Nevertheless, on Dec. 1, after more than ten hours of often-nasty debate at the PRI headquarters, an extraordinary session of the PRI's Permanent Political Commission was convoked to vote upon the petition to oust Gordillo, after a majority of the PRI Congressional delegation, 119 out of 222, demanded that she be removed as party chair in Congress. Gordillo's faction had done everything to keep that meeting from being called, including threatening a split in the party.

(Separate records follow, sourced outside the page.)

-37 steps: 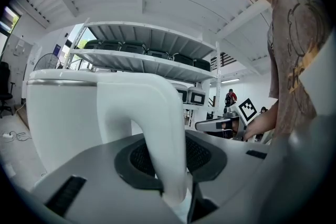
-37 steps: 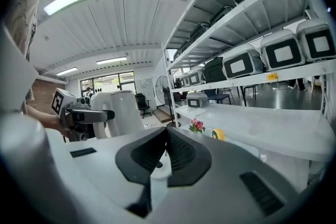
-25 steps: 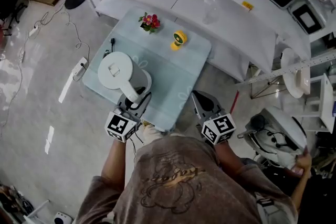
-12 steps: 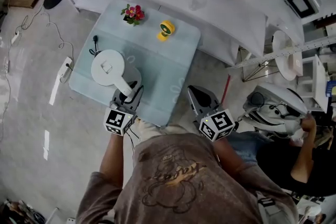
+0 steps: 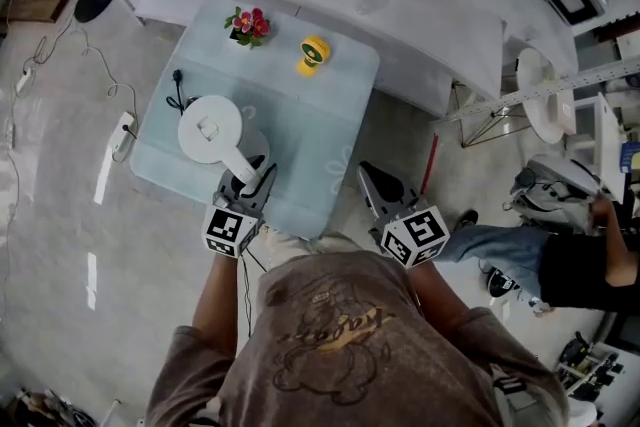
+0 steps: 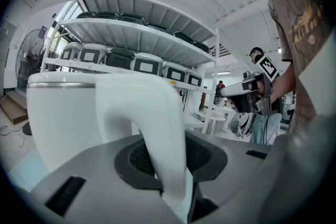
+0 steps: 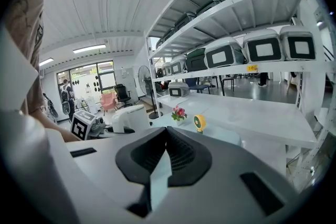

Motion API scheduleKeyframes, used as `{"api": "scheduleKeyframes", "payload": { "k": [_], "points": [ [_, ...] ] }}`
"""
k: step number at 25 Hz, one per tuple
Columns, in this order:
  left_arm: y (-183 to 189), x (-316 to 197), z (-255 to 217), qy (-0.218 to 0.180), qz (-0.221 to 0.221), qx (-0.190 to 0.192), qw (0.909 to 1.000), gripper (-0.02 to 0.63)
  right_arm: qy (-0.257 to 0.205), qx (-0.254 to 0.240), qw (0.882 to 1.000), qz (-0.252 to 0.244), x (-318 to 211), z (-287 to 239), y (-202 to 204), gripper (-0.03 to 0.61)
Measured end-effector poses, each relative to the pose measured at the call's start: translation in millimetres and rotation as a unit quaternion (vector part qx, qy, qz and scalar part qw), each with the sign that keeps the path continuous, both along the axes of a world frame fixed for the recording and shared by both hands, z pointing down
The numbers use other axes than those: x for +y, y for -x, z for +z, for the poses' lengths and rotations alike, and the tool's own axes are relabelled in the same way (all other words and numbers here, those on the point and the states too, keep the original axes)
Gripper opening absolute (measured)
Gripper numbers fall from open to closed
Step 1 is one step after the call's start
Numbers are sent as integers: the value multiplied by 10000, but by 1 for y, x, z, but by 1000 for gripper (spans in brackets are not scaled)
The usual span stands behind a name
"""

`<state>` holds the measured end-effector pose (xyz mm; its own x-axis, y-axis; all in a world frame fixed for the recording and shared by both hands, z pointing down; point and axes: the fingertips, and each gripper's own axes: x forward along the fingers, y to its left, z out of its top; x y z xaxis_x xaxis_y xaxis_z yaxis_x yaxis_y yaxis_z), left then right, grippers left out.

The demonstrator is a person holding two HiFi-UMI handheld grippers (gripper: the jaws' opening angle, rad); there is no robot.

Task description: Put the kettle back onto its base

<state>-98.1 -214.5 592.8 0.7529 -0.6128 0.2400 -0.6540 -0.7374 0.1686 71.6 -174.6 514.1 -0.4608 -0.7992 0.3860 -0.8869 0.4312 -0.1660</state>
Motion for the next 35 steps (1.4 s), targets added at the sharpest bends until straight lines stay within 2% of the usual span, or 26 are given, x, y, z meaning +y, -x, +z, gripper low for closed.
{"api": "scheduleKeyframes", "payload": {
  "k": [21,35],
  "points": [
    [-13,23,11,-252,253,-420,9985,127,32,60,9999,-103,8,7,0,0],
    [-24,39,26,-187,342,-758,9964,135,72,29,9999,-110,19,10,-7,1]
  ]
}}
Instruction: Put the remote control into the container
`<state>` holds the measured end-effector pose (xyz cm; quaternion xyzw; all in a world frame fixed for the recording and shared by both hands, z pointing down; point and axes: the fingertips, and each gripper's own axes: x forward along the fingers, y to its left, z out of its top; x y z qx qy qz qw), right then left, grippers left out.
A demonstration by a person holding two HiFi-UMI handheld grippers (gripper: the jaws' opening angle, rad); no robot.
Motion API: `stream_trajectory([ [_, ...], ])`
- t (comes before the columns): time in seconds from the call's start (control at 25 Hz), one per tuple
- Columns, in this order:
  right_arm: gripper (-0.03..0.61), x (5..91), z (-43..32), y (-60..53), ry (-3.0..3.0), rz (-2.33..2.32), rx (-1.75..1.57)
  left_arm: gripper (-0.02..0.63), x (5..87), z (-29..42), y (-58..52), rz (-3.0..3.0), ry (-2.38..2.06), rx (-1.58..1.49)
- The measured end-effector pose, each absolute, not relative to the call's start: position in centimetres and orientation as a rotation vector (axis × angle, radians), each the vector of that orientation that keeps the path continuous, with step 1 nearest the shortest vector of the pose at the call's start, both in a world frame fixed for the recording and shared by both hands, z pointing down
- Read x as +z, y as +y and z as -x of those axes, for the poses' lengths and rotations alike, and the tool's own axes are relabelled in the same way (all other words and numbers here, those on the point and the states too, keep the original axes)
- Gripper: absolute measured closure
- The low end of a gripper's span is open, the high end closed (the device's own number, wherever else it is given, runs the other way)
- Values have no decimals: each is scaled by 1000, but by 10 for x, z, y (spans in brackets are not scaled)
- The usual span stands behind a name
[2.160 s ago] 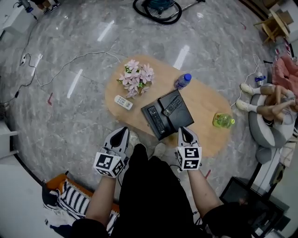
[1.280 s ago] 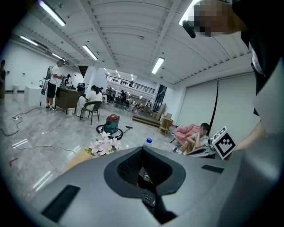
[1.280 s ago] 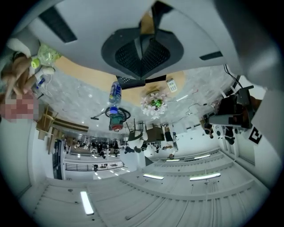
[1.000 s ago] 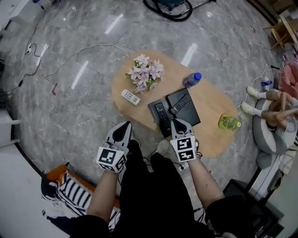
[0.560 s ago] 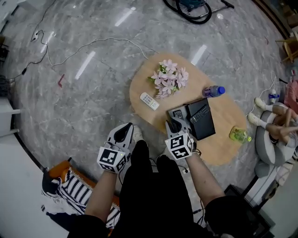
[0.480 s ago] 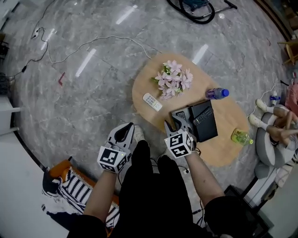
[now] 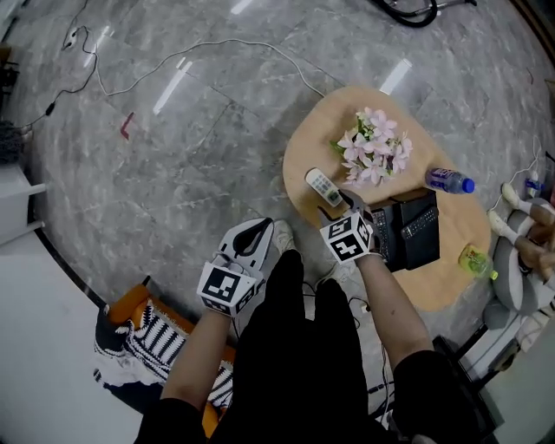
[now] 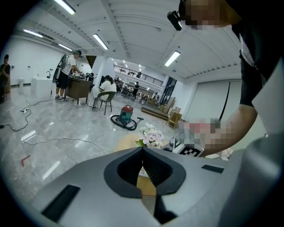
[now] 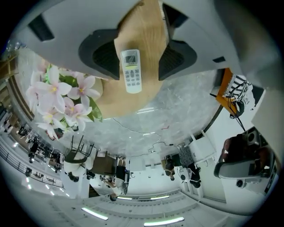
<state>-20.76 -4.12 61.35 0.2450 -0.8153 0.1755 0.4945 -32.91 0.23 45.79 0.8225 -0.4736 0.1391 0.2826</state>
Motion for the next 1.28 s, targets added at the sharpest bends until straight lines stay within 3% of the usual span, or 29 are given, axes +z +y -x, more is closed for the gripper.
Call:
stream_trajectory([
  [0.4, 265, 691, 229, -54, -1818, -480, 454, 607, 495, 380, 6, -2118, -1265, 406],
  [1.16, 268, 732, 224, -71, -1708, -424, 472, 607, 532, 386, 6, -2050, -1242, 393],
  [1.28, 319, 732, 225, -67, -1713, -445, 469, 607, 533, 381, 9, -2048, -1239, 403],
])
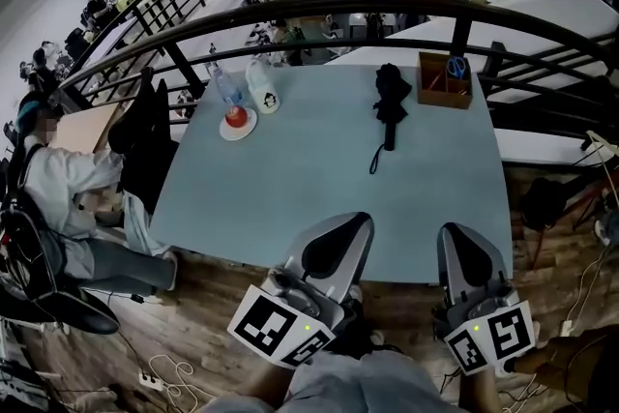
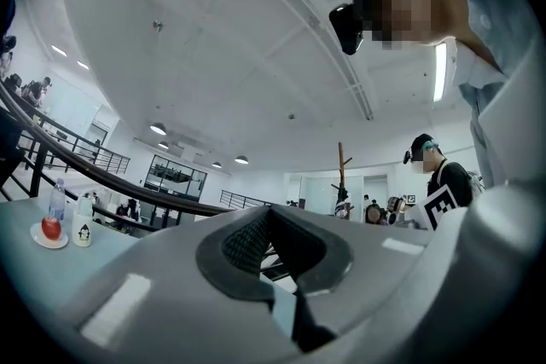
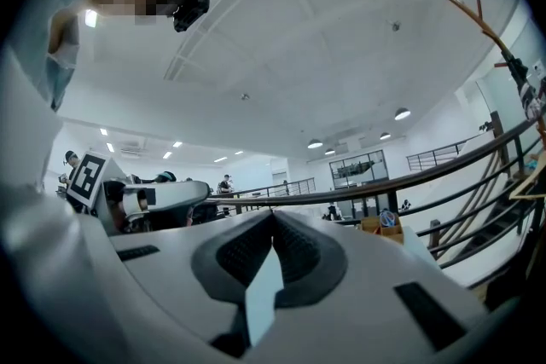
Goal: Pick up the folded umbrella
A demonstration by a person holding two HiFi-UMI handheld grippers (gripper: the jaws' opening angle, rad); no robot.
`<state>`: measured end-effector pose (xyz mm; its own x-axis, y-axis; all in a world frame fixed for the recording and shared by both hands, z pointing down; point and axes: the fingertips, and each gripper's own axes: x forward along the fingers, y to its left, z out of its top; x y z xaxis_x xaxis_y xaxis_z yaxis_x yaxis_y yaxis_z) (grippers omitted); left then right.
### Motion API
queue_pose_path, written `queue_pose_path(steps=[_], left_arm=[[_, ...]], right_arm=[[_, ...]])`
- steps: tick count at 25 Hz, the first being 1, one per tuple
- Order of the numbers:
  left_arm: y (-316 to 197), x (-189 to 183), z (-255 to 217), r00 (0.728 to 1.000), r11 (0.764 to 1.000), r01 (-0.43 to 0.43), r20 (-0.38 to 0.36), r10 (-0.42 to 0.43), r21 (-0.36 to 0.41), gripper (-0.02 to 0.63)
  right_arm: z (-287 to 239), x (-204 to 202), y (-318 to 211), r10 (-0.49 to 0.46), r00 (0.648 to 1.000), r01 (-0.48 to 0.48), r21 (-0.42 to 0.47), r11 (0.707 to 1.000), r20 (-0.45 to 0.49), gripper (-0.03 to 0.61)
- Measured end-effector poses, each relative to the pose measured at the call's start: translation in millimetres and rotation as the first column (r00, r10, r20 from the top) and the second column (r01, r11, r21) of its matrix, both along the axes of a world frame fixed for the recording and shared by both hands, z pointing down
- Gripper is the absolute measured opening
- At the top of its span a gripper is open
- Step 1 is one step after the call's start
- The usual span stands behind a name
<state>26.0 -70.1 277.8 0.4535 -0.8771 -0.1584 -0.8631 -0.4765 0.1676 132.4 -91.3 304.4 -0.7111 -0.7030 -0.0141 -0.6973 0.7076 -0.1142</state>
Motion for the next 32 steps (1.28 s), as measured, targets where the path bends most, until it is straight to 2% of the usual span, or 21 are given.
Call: queue_pose_path(steps=[16,24,32], left_arm=[[-120,-58,1,0.997,0.996,-0.083,-0.001,0.083,-0.024,0.005],[-164,-83,28,0.992,0.988,-0.119,0.019,0.121,-0.097,0.005],[-211,-85,53,0.992,0.975,-0.111,0.036,0.12,-0.194,0.005]], right_arm=[[-6,-55,-109,0.078,0.997,-0.078,-0.007,0.997,-0.023,-0.001],[19,-80,-137,0.101,0.994,-0.104,-0.057,0.993,-0.045,-0.001],[31,-79,-165,0.098,0.993,-0.103,-0.089,0.991,-0.06,-0.001]])
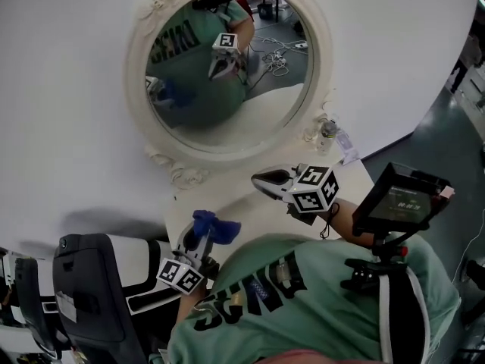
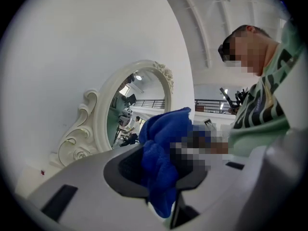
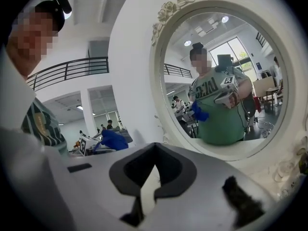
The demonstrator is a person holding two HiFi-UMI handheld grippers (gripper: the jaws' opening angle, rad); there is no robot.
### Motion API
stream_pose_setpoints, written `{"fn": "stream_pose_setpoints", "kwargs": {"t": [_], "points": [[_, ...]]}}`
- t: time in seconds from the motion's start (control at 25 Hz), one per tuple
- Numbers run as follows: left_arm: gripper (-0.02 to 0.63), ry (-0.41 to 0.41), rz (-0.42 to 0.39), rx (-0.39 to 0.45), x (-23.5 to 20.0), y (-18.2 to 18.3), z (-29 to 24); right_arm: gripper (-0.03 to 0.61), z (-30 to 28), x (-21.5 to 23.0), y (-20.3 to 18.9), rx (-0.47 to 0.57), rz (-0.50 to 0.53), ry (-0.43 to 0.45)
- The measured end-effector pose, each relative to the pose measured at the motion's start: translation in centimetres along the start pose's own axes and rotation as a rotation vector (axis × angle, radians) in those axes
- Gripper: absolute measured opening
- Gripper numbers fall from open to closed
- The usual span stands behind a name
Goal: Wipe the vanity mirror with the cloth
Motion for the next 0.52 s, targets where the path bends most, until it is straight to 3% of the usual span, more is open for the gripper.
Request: {"fn": "stream_pose_setpoints", "kwargs": {"t": [0.52], "points": [[0.118, 0.005, -0.027, -0.037, 1.4, -1.3, -0.7, 0.011, 0.6, 0.2, -0.8, 0.007, 0.013, 0.015]]}}
Point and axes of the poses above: the fingertips, and each gripper's own axes: z backward along the fingers, x to its right, y out of its top, the point moved 4 cm from there along z, backward along the fingers, and after that the axes turned 8 degrees about y, right-handed, at the moved point
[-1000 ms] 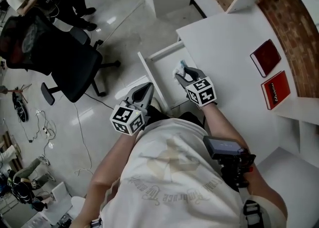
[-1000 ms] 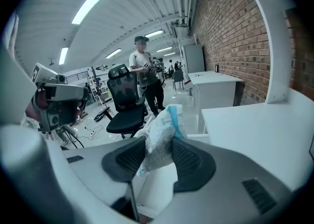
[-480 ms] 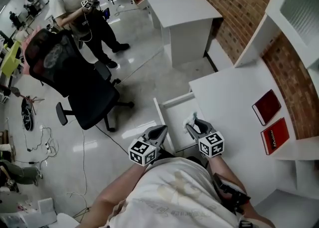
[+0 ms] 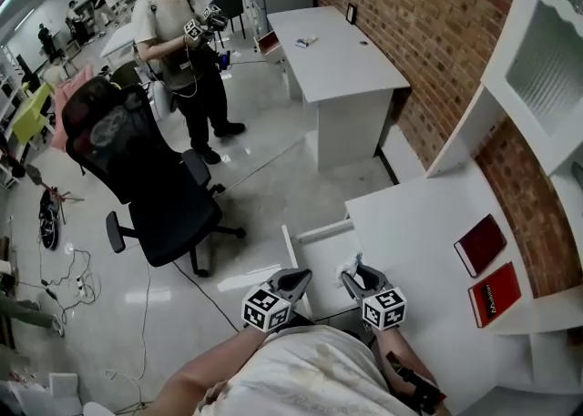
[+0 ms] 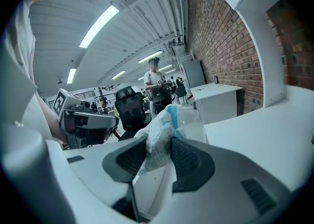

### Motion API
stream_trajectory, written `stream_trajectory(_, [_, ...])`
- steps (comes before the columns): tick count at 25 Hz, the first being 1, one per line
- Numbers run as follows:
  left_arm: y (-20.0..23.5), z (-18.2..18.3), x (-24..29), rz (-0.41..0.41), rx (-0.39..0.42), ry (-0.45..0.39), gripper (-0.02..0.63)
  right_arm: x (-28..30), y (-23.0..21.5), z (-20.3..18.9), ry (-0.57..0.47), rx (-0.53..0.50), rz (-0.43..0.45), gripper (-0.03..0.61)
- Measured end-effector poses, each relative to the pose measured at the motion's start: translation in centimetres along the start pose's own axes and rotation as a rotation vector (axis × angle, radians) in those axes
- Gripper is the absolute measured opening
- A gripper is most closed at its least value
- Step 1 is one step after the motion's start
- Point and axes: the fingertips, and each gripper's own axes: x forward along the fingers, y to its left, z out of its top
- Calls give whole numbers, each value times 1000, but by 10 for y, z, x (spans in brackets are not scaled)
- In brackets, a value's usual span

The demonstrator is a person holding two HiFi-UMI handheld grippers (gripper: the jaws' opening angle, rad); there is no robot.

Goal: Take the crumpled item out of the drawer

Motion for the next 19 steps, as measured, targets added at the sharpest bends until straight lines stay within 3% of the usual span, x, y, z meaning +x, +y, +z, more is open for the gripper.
stream_trajectory(19, [10, 5, 7, 26, -12, -14, 20, 15, 1, 12, 3, -26, 57, 170])
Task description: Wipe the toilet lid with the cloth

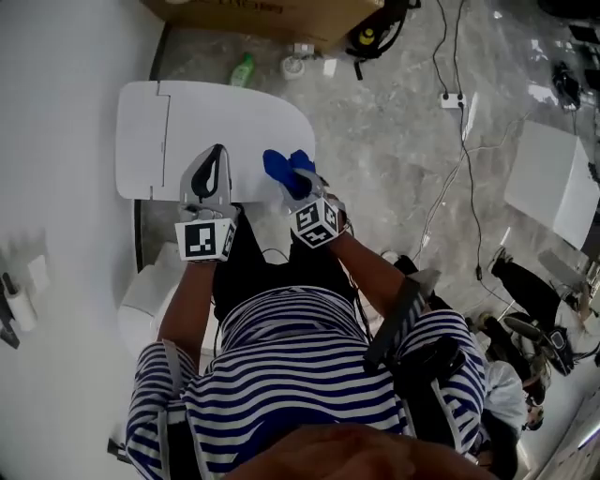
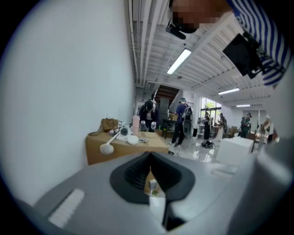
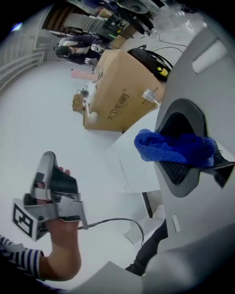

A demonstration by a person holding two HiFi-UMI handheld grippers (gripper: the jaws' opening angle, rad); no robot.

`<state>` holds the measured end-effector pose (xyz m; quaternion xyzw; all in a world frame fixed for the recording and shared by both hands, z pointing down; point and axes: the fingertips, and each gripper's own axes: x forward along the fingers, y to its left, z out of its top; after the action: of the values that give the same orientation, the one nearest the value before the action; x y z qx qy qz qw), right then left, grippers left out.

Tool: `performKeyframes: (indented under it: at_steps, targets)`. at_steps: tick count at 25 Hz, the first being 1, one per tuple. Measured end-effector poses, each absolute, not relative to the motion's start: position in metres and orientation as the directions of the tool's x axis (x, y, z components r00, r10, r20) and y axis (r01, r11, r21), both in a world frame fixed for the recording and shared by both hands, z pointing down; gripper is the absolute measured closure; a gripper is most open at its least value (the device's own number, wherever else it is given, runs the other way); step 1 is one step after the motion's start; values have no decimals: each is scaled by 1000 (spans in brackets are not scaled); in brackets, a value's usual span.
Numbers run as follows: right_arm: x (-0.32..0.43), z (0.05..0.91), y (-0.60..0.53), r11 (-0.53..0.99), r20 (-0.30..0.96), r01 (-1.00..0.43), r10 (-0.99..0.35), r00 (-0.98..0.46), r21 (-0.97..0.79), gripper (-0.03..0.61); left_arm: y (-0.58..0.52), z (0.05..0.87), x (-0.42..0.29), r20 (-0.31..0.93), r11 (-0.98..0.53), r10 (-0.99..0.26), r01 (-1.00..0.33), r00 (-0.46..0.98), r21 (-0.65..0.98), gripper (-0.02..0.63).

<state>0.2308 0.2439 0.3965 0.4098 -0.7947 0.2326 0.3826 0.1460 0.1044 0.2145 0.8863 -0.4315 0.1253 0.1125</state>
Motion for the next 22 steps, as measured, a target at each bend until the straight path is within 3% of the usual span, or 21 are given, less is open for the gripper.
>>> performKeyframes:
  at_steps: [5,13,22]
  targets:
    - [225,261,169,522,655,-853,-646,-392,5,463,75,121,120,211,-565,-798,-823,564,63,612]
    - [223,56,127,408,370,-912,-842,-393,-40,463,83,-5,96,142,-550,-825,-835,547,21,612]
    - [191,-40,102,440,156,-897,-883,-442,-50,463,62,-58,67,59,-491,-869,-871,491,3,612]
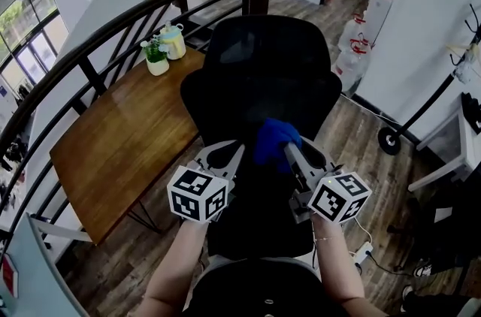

That threat was backed up by a letter signed by 15 out of 17 PRI state governors, which warned also of a split, should the current leadership be removed. (That letter was organized by the Governor of Veracruz, Miguel Alemán, scion of the old corrupt Wall Street-allied Alemán interests.)
In the dawn hours of Dec. 2, the PRI commission voted to remove Elba Esthéricahysterical, as she has come to be knownfrom her Congressional leadership position. The following day, an anti-Gordillo majority now numbering over 130 members, elected Emilio Chuayfett to replace her.
The final battle is yet to be decided, however, as the bankers' boys (Esthérica included) move to carry out their threat to not just split, but "pulverize" the PRI.
That this is the strategy was most succinctly enunciated by George Soros' pet Mexican asset, Jorge Castañeda. A close buddy of Gordillo's, Castañeda has been campaigning to become a 2006 Presidential candidate on the platform that only through radical political "reform," which rips up Mexican institutions, can the final round of Wall Street-IMF economic "reforms" be imposed upon the country. For almost a decade, Castañeda has called for a nationwide social explosion, along the lines of the 1910 Revolution which set off a decade of war in which 1 million people died. Only such an explosion, he argues, can shatter the institutions which hold Mexico together.
Because it served as Mexico's ruling party for more than 70 years, the PRI functions, for better or worse, as one of the nation's key institutions. As soon as the Gordillo ouster vote was known, Castañeda told Radio Fórmula that the Gordillo crisis can be used to split the PRI. Said Castañeda, "With the PRI as it is today, it will be impossible to move anything forward."
However, as LaRouche has emphasized in the Iraq case, the authority of the Constitution of a nation is rooted in the history of the struggle which gave it birth. The continuity of that authority must be renewed constantly, so that the broad base of the population, including the most poor, may reaffirm the fundamental principles embodied in that Constitution. The growing popular mobilization in Mexico, and the rebellion of nationalist political forces against the destruction wrecked by usury, represents the beginning of a new struggle to renew the historic republican legacy which shapes Mexico's political culture.